This week in High Life we continued our series called “Happy.” Our lesson this week taught that happiness is a choice. It’s all about our choices. We can choose the world’s way – gaining power, seeking pleasure, earning praise; or we can choose God’s way. Jesus tells us that God’s way can be summed up in two simple commands: Love God, love others. Simple to say, simple to write, but so hard to really actually live out. To investigate how to better live out this commission, we looked at two more of the Beatitudes’ phrases. Jesus tells us “Blessed are those who hunger and thirst for righteousness for they will be filled.” And “Blessed are the merciful for they will be shown mercy.” God’s path for happiness includes a hunger and a thirst for him, and a heart filled with mercy, a heart that breaks for the things that break God’s heart.

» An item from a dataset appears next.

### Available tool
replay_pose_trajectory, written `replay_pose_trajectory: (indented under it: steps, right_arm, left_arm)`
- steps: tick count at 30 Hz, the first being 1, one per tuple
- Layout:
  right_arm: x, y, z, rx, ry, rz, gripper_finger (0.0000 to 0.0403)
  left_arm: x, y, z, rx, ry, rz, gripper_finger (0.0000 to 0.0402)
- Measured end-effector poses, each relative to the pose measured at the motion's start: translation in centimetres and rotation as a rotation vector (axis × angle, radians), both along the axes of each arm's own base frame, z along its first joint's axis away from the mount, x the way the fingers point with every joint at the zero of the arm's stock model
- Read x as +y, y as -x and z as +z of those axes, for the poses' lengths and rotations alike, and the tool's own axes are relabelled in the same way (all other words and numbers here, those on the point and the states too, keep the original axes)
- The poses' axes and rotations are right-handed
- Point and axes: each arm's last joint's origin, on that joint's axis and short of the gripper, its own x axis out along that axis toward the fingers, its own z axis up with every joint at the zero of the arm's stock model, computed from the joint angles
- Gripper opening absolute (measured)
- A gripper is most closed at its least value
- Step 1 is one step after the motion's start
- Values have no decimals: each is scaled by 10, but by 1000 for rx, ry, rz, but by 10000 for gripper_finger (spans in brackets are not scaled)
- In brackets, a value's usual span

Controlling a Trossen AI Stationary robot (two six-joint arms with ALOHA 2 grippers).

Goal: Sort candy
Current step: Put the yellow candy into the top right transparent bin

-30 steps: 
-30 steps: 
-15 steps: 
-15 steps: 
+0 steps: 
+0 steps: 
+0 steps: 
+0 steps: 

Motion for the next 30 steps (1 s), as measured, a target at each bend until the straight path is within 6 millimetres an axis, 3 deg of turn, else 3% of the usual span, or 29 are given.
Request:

Everyday we have the choice to love God, to hunger and thirst for him, or to love ourselves and go after whatever makes us “happy.” Everyday we have the choice to love others, to be “the merciful” or to focus only on our own little world. We can ignore God and the things that break his heart and try to find happiness in the world’s way, but that won’t truly bring us happiness. Everyday, every choice, will it be me? or will it be God and others?
Love God, love others. Easy to say, but hard to live out.
Together we considered questions like:
- What are some ways that you think people in the US seek happiness? What kinds of things do people want to do or have because they think it will make them happy?
- Why do you think this is easy to say but hard to live out? What makes it hard? What gets in the way of our charge to love God and love others?
- What do you think these two statements mean? What does it mean to hunger and thirst for righteousness? How does being merciful lead to happiness?
- So, how do you become right with God? Is it by going to church, reading your Bible, giving a tithe, helping an old lady cross the street, avoid cheating on a test? How do you become right with God?
- Why do you think Jesus uses the analogy of hunger and thirst?
- What does merciful mean?
- What breaks the heart of God?
- What’s a way that you can take action?
These lessons on happiness have been hard hitting. They are really pointing out some places that many American adults and teens are going painfully wrong. We call ourselves Christians, but choice by choice, we honor ourselves, rather than God. We pursue our own pleasure rather than giving our lives to show mercy towards those caught in heartbreaking situations. We’re selfish. We’re after happiness by the world’s standards rather than by God’s. It’s very challenging to me personally as I work through these lessons. I hope that our teens are able to choose Christ and to choose mercy as they take the path towards true happiness.